Indian Americans on financial crime rogue’s gallery

Indian Americans on financial crime rogue’s gallery

The recent allegations by investor research firm Hindenburg against Twitter founder Jack Dorsey also extend to other employees of his company Block including Indian-origin chief financial officer Amrita Ahuja. And Ahuja is not the only Indian American who has been in the news lately for serious financial white collar crime. Here are some of the people of Indian origin who have been in the headlines for the wrong reasons.
Amrita Ahuja
According to the report by Hindenburg against Jack Dorsey and other senior executives at Block, criminals were allowed to operate hundreds of accounts, in the name of easy onboarding and seamless user experience by Ahuja, who was chief financial officer. She is said to have justified the failure to verify users for frictionless services. She is now accused of dumping her stake in Block worth millions when co-founders sold shares worth $1 billion as the stocks surged due to alleged facilitation of fraud. Ahuja is a second generation Indian immigrant whose parents migrated to the US from India. She studied at top institutions including London School of Economics, Duke University and Harvard and has worked at Morgan Stanley, Airbnb, McKinsey and Disney, before joining Block Inc. Last year, she was among Fortune magazine’s most powerful women.
Nishad Singh
Singh, a US citizen who reportedly grew up in California, was the engineering director of the cryptocurrency firm FTX which collapsed last year. He pleaded guilty to six criminal charges, included three counts of conspiracy to commit fraud, in the US earlier this month. The plea comes after FTX founder Sam Bankman-Fried was accused of 12 criminal charges. FTX filed for bankruptcy last year, leaving many users unable to withdraw their funds. Prosecutors accuse Bankman-Fried of running a scheme through which customer deposits at FTX were funnelled to his hedge fund Alameda Research and used for political donations, property purchases and other investments. Singh, 27, a childhood friend of Bankman-Fried’s brother, worked at Alameda Research and was later part of the team that established FTX. Like Bankman-Fried, he had also become a big donor to political campaigns.
Sunny Balwani
Sindhi-origin Ramesh ‘Sunny’ Balwani, the business partner and second in command of disgraced Theranos founder Elizabeth Holmes, has been sentenced to nearly 13 years in prison last year and earlier this month his appeal to remain free while he appeals against his conviction has been rejected by a US federal judge.

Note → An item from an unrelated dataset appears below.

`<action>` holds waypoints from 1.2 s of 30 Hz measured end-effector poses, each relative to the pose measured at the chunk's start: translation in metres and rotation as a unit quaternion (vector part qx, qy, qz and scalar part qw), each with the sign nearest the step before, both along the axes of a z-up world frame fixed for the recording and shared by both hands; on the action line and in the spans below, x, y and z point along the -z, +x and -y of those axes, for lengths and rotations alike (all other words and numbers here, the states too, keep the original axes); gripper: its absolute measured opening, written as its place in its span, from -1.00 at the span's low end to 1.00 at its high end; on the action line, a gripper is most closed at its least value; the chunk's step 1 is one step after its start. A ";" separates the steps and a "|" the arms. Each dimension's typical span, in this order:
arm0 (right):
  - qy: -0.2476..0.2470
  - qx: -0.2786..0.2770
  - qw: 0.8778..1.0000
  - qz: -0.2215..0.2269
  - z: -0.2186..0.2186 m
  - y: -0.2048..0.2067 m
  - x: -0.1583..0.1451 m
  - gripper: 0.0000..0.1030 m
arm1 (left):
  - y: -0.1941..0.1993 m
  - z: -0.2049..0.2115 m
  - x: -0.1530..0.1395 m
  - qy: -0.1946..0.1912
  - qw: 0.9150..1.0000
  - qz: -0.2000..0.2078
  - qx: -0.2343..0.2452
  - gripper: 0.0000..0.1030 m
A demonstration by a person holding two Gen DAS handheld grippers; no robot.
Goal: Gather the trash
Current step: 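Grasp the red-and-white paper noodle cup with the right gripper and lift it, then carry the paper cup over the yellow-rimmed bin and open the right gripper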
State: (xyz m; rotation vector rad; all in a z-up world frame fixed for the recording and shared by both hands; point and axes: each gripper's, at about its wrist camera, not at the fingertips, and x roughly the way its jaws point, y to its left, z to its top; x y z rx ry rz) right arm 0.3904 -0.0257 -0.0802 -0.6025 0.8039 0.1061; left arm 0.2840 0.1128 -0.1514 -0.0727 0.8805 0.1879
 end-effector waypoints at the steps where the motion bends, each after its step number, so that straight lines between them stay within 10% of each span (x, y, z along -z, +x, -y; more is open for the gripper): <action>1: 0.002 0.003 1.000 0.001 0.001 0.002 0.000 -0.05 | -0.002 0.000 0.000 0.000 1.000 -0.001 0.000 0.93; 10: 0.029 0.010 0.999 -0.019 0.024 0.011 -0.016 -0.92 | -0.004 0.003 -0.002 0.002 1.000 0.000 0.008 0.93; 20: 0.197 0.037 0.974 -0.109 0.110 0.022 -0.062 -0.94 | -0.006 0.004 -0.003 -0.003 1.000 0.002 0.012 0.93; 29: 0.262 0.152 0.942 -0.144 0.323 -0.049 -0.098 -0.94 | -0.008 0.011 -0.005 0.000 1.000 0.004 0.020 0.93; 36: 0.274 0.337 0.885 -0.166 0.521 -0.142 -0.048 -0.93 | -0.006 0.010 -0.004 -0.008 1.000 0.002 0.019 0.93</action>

Balwani was convicted in July last year on 12 counts of wire fraud and conspiracy to commit wire fraud for his role in the failed blood-testing start-up. Theranos executives falsely claimed the product could diagnose illnesses with a few drops of blood from a finger prick. Balwani, the company’s former chief operating officer and president, was found guilty of defrauding patients who used the blood tests. He had direct oversight over the company’s labs.
Ishan Wahi
Ishan Wahi, a former product manager at cryptocurrency company Coinbase, has pleaded guilty to two counts of conspiracy to commit wire fraud in connection with a scheme to commit insider trading in cryptocurrency assets by using confidential business information. Wahi, who is reportedly an Indian citizen, was arrested and charged in July 2022 and pled guilty in February this year before a US district judge in what is seen as the first-ever cryptocurrency insider trading case. On multiple occasions between June 2021 and April 2022, Wahi violated his duties of trust and confidence to Coinbase by providing confidential business information that he learned in connection with his employment to his brother Nikhil Wahi and friend Sameer Ramani so that they could secretly engage in profitable trades around public announcements by the company that it would be listing certain crypto assets on its exchanges. Wahi is scheduled to be sentenced in May this year.
Rathanakishore Giri
Last November, Indian American Rathanakishore Giri, faced criminal charges by the US federal law enforcement authorities in Ohio related to his alleged involvement in a cryptocurrency investment fraud scheme that raised at least $10 million from investors. According to court documents, Giri, 27, from New Albany allegedly misled the investors by fraudulently promoting himself as an expert cryptocurrency trader, with a specialty in trading Bitcoin derivatives. As alleged in the indictment, the accused falsely promised the investors that he would generate lucrative returns with no risk to their principal investment amount, which he guaranteed to return, federal prosecutors alleged. Giri often allegedly used money provided by new investors to repay old ones – a hallmark of a Ponzi scheme, the prosecutors said.
Giri allegedly had a record of investment failures, including a long history of losing investors’ principal investments, and misled the investors about the reasons for delays when they sought to cash out their investments or otherwise obtain the return of their ‘guaranteed’ principal, according to court papers. He is charged by indictment with five counts of wire fraud. If convicted, he faces a maximum penalty of 20 years in prison on each count.